It starts with a scratchy feeling in the back of your throat.
Then a blocked ear impairs hearing.
A bit of tinnitus might even sound.
You are officially sick.
Could it have anything to do with the hours of outdoor joggling in the frigid Chicago winter weather?
Serendipitously, the latest issue of Runner’s World had an article about this very subject. It turns out that some research suggests that running can actually boost your immunity and make you less likely to catch a cold. Apparently, running helps strengthen the levels of immune cells like lymphocytes and neutrophils.
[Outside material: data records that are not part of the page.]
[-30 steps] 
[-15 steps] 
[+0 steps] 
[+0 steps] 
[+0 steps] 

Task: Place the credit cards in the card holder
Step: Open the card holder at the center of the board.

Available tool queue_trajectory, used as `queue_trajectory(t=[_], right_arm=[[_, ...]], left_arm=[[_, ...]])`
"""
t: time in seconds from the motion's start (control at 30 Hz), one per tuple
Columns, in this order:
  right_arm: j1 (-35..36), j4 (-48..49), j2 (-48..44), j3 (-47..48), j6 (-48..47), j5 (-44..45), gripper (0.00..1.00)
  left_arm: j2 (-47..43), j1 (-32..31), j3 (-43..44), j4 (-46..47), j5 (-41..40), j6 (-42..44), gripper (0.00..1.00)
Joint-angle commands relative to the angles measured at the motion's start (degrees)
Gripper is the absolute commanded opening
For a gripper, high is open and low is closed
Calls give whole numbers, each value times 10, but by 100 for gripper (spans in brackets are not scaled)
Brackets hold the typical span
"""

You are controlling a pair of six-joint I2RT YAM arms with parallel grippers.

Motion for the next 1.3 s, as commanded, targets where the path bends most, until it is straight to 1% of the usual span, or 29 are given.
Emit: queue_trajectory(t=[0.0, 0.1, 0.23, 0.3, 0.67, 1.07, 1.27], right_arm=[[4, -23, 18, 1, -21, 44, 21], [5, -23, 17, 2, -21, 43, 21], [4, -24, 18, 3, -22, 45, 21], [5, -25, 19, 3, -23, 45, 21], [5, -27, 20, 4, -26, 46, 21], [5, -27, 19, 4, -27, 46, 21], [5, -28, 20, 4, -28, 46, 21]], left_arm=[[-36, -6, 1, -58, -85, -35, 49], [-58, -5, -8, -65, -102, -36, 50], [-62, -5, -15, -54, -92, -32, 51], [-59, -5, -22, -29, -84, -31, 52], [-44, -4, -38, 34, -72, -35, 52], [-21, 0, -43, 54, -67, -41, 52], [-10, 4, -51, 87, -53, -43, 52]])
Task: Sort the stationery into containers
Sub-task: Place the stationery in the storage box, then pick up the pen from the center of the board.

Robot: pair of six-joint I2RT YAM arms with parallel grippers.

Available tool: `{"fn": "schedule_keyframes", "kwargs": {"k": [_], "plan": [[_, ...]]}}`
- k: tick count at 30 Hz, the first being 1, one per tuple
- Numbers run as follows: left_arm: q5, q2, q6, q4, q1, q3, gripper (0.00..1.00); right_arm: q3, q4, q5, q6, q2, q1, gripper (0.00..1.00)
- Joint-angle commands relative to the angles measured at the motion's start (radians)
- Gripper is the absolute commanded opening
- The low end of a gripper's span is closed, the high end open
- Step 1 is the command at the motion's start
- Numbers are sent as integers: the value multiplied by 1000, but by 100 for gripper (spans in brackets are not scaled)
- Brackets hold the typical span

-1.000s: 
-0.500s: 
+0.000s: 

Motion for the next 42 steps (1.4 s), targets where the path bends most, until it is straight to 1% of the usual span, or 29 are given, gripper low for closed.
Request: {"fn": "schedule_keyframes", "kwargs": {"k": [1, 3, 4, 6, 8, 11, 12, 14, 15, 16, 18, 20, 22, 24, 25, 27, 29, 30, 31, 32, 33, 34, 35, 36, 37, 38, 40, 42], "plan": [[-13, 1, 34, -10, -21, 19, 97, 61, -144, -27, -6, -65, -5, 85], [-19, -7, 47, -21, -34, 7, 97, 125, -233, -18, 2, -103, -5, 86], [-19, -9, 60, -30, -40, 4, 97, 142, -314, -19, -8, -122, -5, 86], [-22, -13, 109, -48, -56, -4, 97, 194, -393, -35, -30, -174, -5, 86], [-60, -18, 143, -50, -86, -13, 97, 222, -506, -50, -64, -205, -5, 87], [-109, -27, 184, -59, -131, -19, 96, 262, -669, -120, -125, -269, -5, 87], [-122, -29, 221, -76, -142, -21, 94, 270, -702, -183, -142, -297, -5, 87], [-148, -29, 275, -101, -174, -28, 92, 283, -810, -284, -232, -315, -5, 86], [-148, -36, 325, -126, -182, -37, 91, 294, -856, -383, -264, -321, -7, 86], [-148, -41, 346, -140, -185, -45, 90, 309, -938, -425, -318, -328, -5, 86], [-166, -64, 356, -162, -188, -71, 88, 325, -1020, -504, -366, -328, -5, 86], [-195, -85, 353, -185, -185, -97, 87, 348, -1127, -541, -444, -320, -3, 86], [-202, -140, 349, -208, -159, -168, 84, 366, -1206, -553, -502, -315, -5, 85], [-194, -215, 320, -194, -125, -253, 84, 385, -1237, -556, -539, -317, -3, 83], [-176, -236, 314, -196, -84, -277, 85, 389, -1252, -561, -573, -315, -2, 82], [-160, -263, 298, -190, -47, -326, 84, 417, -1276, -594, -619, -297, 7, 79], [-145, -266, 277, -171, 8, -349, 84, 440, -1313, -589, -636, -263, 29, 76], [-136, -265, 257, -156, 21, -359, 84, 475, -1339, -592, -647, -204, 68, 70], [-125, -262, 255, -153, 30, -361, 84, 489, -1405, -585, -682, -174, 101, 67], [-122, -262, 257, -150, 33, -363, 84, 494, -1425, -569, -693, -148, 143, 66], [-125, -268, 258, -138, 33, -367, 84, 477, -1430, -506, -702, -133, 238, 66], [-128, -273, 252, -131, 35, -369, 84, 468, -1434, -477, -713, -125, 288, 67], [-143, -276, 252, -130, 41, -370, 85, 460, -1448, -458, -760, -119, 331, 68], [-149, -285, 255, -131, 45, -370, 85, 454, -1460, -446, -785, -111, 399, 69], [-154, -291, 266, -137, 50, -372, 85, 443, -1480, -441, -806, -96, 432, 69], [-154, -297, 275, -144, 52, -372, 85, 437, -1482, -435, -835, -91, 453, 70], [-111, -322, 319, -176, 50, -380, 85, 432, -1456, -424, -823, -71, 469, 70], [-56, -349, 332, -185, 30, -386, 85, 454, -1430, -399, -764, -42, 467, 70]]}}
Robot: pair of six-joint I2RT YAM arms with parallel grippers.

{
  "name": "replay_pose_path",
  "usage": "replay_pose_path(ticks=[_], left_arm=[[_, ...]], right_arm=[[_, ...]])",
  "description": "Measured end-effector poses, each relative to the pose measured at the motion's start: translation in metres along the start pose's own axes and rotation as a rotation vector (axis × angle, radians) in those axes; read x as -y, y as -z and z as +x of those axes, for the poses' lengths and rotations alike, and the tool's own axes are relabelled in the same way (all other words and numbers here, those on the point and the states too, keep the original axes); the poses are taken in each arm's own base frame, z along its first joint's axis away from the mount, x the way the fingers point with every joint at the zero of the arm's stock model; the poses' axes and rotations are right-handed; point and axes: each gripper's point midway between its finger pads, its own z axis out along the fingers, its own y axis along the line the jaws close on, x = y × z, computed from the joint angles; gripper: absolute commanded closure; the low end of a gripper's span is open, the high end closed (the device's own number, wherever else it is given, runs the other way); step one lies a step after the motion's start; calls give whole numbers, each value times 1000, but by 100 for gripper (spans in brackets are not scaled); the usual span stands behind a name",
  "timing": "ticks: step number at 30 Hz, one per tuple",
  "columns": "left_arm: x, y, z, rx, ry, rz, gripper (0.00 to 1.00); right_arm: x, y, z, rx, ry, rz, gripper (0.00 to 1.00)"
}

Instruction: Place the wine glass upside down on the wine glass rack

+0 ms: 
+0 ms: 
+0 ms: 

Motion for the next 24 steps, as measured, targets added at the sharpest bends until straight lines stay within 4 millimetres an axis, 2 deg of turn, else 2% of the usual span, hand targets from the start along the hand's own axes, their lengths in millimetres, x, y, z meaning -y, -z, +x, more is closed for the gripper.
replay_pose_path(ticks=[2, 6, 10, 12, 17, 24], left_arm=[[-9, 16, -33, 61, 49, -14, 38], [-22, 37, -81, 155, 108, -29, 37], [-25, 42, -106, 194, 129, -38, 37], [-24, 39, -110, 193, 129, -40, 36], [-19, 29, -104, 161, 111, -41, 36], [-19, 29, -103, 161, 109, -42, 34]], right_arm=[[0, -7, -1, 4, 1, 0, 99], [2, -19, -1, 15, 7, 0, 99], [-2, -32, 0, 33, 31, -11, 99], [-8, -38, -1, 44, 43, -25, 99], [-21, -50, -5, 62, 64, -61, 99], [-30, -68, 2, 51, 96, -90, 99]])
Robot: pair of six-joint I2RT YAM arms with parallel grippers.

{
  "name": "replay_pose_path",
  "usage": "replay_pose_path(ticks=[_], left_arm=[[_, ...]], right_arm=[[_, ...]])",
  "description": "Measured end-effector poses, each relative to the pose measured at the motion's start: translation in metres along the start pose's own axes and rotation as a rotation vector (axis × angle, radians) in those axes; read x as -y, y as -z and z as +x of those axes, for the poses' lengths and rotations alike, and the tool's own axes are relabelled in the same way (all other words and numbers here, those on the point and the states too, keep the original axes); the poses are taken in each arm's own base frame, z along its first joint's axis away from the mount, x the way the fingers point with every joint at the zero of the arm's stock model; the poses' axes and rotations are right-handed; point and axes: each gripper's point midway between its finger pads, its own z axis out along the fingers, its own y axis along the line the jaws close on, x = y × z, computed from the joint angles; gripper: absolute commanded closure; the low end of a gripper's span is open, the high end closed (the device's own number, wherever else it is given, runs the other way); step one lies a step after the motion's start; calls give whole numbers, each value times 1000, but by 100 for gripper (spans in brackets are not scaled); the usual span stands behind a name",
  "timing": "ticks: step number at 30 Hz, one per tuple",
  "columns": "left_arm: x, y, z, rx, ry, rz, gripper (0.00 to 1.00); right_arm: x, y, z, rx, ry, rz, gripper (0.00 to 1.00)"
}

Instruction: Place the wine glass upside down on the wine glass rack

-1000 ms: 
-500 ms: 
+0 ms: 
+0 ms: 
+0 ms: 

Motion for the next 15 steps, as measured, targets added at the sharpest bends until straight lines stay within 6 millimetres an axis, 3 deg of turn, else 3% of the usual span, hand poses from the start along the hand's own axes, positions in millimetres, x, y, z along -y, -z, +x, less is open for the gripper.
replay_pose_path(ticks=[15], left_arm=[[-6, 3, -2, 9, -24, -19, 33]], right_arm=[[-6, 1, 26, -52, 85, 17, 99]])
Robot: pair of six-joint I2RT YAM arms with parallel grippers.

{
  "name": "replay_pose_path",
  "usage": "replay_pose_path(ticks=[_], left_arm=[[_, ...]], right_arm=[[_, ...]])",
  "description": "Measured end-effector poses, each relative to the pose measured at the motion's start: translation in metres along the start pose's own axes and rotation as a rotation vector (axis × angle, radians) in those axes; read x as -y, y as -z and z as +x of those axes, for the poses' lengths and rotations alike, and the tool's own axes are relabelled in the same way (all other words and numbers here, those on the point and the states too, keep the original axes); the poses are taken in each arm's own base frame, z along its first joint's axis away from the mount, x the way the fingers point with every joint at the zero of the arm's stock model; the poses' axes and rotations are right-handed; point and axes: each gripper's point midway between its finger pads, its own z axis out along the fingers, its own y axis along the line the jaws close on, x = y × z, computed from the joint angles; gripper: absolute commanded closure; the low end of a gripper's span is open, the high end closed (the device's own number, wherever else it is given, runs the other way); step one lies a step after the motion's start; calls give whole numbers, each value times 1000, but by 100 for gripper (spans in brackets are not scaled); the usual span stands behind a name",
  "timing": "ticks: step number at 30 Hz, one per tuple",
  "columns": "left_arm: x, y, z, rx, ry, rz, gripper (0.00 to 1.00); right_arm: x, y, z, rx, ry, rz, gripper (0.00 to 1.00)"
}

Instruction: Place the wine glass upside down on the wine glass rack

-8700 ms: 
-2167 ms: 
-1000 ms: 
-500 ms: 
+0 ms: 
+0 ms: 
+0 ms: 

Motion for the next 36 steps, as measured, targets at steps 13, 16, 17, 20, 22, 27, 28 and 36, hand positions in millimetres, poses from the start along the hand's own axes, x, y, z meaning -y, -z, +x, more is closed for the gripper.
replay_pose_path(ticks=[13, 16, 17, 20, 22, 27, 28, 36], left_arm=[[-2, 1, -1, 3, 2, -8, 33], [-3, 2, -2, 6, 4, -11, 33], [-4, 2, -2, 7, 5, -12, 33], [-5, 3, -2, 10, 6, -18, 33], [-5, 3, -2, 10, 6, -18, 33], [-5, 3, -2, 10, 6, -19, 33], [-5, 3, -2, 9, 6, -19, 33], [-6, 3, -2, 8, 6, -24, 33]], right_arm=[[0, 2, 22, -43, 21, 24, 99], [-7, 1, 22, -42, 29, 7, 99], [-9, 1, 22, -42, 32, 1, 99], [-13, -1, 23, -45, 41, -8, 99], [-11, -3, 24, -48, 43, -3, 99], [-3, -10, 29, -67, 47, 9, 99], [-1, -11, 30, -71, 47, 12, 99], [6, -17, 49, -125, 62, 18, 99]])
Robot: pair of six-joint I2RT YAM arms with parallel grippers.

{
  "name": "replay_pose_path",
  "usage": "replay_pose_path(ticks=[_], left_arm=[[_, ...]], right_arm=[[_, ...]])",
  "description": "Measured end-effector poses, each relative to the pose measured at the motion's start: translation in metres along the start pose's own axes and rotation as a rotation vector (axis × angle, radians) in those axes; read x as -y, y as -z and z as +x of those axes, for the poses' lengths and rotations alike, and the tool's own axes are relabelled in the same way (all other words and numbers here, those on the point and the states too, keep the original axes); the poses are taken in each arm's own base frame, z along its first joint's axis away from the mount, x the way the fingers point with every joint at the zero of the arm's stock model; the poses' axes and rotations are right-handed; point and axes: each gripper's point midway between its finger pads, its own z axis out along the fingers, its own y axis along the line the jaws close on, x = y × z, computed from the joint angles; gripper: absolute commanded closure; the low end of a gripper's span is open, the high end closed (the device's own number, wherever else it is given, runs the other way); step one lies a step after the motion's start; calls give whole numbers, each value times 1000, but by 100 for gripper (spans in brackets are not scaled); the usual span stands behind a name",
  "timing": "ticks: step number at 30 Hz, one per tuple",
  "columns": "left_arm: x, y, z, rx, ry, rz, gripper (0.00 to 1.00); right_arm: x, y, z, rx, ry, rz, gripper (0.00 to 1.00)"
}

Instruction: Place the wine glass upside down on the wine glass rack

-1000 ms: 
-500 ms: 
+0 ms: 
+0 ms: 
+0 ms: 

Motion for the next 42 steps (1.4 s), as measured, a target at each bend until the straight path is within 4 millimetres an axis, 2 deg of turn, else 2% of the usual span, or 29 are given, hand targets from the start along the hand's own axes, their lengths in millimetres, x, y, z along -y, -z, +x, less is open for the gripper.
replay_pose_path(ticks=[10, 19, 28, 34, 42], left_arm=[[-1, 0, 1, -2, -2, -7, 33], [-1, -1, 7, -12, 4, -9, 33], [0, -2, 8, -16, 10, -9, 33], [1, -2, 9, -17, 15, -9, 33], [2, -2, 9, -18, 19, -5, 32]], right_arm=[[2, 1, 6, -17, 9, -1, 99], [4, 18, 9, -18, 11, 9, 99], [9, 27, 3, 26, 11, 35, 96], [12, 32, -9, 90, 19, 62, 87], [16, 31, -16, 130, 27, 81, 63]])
So, why does it seem every time I’m training for a marathon I get sick?
That’s because the immune boost only is achieved by running for 30 to 75 minutes. If you do longer or more intense workouts, it reduces your immune system making you more likely to get sick.
You really can have too much of a good thing.
In the article, they go on to say the reason for the decreased immunity is because you reduce your carbohydrate stores. This increases the production of the cortisol and epinephrine hormones which inhibits production of neutrophils and lymphocytes.
Stop the Sickness
So what is a marathoning joggler to do? You can follow these sick running tips plus…
The experts advise to make sure you drink carbohydrate containing beverages before, during and after your workouts. This will help restore lost supplies and reduce the impact on your immune system.
You should also wash your hands more regularly. To germs your hands are like a cable car to your mouth. And if you don’t regularly disinfect your joggling bags (as most jugglers don’t) they could be a virtual germ hotel.
Oh yeah, one more conclusion from the article. Don’t waste your money on supplements like Air Borne, zinc or glutamine. There is no evidence than any of these have any beneficial effect on stopping or slowing down colds. Some supplements have actually been proven to be detrimental to athletes.
Like I always say about colds….
Do nothing and it’ll go away in a week.
Take a supplement and it’ll go away in about 7 days.